RFID Integrators Seen Adopting Various Strategies to Prepare for Shifting Market

With RF technology working well enough out of the box, integrators must reposition themselves through specialization, packaged offerings, technology focus, ABI reports


New York — January 25, 2008 — Only a couple of years ago, companies specializing in radio frequency identification (RFID) integration services could succeed by offering clients their specialized knowledge of how RFID technology worked — or, in some cases, didn't work.

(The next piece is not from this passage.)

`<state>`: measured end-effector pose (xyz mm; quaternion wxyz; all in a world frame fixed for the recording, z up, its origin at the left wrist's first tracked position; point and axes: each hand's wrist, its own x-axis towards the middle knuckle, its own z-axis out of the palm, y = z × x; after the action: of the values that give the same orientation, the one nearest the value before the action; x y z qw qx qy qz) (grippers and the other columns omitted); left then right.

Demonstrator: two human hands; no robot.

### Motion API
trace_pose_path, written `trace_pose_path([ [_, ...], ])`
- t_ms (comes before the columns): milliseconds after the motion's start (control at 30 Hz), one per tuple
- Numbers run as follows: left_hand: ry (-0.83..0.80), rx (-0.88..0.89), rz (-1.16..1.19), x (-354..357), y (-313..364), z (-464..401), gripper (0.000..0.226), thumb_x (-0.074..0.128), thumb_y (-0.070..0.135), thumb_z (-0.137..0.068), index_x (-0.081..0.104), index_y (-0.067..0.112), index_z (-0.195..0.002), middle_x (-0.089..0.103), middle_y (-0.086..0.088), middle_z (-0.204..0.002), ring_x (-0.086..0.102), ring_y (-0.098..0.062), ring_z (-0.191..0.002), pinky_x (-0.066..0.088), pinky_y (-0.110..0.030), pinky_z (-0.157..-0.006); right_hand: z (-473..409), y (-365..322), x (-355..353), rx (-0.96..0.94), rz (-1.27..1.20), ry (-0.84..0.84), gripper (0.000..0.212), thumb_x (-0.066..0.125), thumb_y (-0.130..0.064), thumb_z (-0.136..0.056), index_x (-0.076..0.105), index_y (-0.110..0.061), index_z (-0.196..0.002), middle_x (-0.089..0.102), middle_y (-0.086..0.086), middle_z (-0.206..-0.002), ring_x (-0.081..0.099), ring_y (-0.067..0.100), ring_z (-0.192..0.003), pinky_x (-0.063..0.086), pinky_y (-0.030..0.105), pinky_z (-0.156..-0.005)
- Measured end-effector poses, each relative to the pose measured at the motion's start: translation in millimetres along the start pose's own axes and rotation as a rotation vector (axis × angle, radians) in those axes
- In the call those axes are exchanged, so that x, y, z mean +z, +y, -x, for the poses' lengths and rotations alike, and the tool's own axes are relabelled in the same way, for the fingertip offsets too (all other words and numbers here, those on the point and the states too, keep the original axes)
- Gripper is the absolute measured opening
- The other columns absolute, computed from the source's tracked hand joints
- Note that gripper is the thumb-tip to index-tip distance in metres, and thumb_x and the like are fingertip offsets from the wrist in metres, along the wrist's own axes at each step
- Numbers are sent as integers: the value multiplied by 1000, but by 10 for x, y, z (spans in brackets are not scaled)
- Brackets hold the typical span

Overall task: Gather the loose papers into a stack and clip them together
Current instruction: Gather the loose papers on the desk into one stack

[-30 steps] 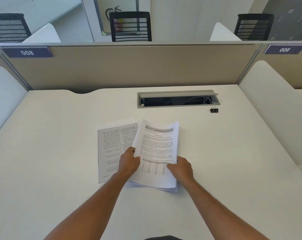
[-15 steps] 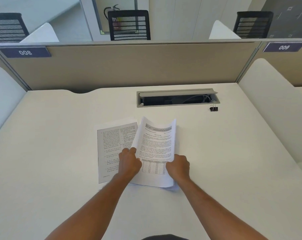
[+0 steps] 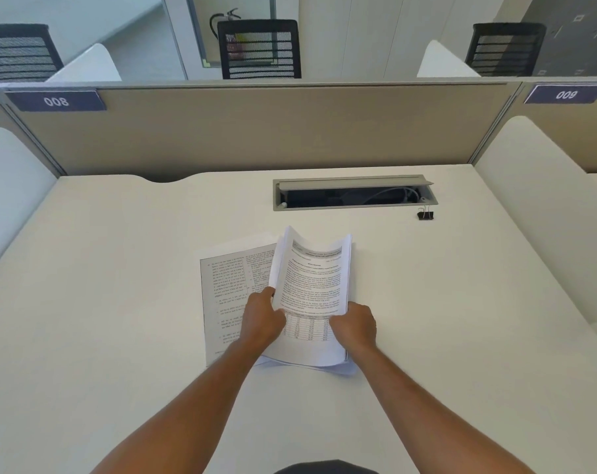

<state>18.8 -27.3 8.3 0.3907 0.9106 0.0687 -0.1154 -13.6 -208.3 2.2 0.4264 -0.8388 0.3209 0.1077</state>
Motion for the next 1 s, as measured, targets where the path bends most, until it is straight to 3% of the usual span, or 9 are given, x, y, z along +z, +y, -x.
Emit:
trace_pose_path([
  [200,-36,-78,161,-62,-6,27,40,63,11,-91,57,18,-130,68,-2,-125,64,-21,-98,57,-36,-80,57,-51,-125,58,-284,-58,28,63,-13,-77,69,-20,-104,73,-1,-107,68,21,-91,58,33,-77],
  [333,-22,-180,299,-120,-15,30,55,64,7,-90,43,19,-139,64,-1,-125,64,-23,-99,54,-31,-68,16,4,-227,165,-504,-86,76,67,-10,-84,32,-18,-151,55,3,-137,62,30,-115,55,47,-97],
  [400,-27,-223,349,-158,-39,21,53,64,6,-90,46,16,-138,64,0,-123,64,-23,-97,53,-29,-65,-49,52,-247,187,-547,-149,62,64,-7,-87,43,-10,-145,59,7,-138,66,31,-113,56,50,-96],
  [467,-53,-225,332,-187,-74,8,38,63,6,-90,61,15,-126,68,-1,-121,67,-24,-96,55,-31,-67,-42,54,-282,135,-520,-206,34,59,1,-89,66,-9,-121,72,10,-121,71,29,-102,58,48,-92],
  [600,72,-235,296,-258,-172,-11,15,60,16,-91,70,15,-103,73,0,-104,69,-25,-96,55,-34,-75,-37,-66,-341,25,-520,-183,29,58,2,-91,71,-23,-97,77,-4,-99,73,20,-89,58,31,-76],
  [700,251,-259,98,-355,-299,-68,33,61,20,-91,63,12,-123,64,-13,-125,58,-32,-115,49,-39,-92,-89,-151,-335,-14,-541,-160,28,60,0,-91,72,-24,-93,77,-4,-99,72,21,-89,57,32,-79],
  [767,251,-304,-146,-423,-410,-87,52,62,19,-87,50,15,-137,47,-17,-138,40,-37,-131,39,-49,-105,-125,-180,-321,-24,-535,-155,26,60,-1,-91,72,-24,-96,77,-2,-101,72,22,-90,57,33,-81],
  [867,161,-329,-345,-495,-524,-68,56,62,20,-81,44,14,-133,42,-14,-132,36,-37,-128,38,-49,-102,-151,-207,-300,-34,-527,-151,25,61,-2,-91,72,-24,-97,77,-2,-103,72,24,-93,59,39,-87],
  [1000,108,-229,-384,-469,-516,-44,50,63,19,-84,47,10,-130,46,-12,-132,39,-36,-125,43,-50,-96,-158,-166,-269,-23,-480,-164,26,60,-2,-91,72,-25,-95,77,-3,-102,72,24,-95,59,41,-89],
])
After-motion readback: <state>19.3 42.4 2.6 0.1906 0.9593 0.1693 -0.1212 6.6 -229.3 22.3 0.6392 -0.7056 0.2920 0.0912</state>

Today, RFID works well out of the box, and according to a new study from ABI Research, it is time for RFID integrators to think about repositioning themselves.

While the opportunity is still there for technology specialists, explained ABI principal analyst Pete Poorman, the market is evolving such that increasingly they must deeply understand some specific application.

"RFID systems integrators can still do business today as boutique specialists, but they need to have a strategy to expand their value proposition," Poorman said, pointing out that the vendors profiled in ABI's new report, "RFID Integration Services Markets," all have such strategies.

A common approach is to address a particular well-understood vertical market, and an example of a company following that strategy is CACI International. CACI has one customer, the U.S. government, in particular its military branches. With that tight vertical focus, it has the insight and the appropriate knowledge, and it can "talk the talk" as required.

Another strategy is to augment services with packaged product offerings, as RFID equipment increasingly obviates the need for deeply technical integration services. High-profile vendor Xterprise appears to be choosing this path.

Still other vendors are doubling down on their technology expertise. This involves repositioning themselves from being frontline solutions providers to taking a second-tier role. "Companies choosing to remain technology-focused are looking to channels to provide the deep vertical market knowledge," said Poorman. One example is Intermec, which has packaged its full suite of RFID integration services for delivery through channels.

Whatever formula is chosen, Poorman said, the key message to RFID integrators is: "You can't stay where you are — the highly valued technical knowledge you deliver today will become more common as time passes and, ultimately, be embedded in products. Your services offerings must adapt to this market change."

ABI said its report "RFID Integration Services Markets" explains how integrators can craft a strategy that will help them thrive in a fast-changing RFID market environment. It provides an overview of the market for RFID integration services and identifies the key market trends, forecasting market size by application area and vertical market, and profiling representative firms providing these services.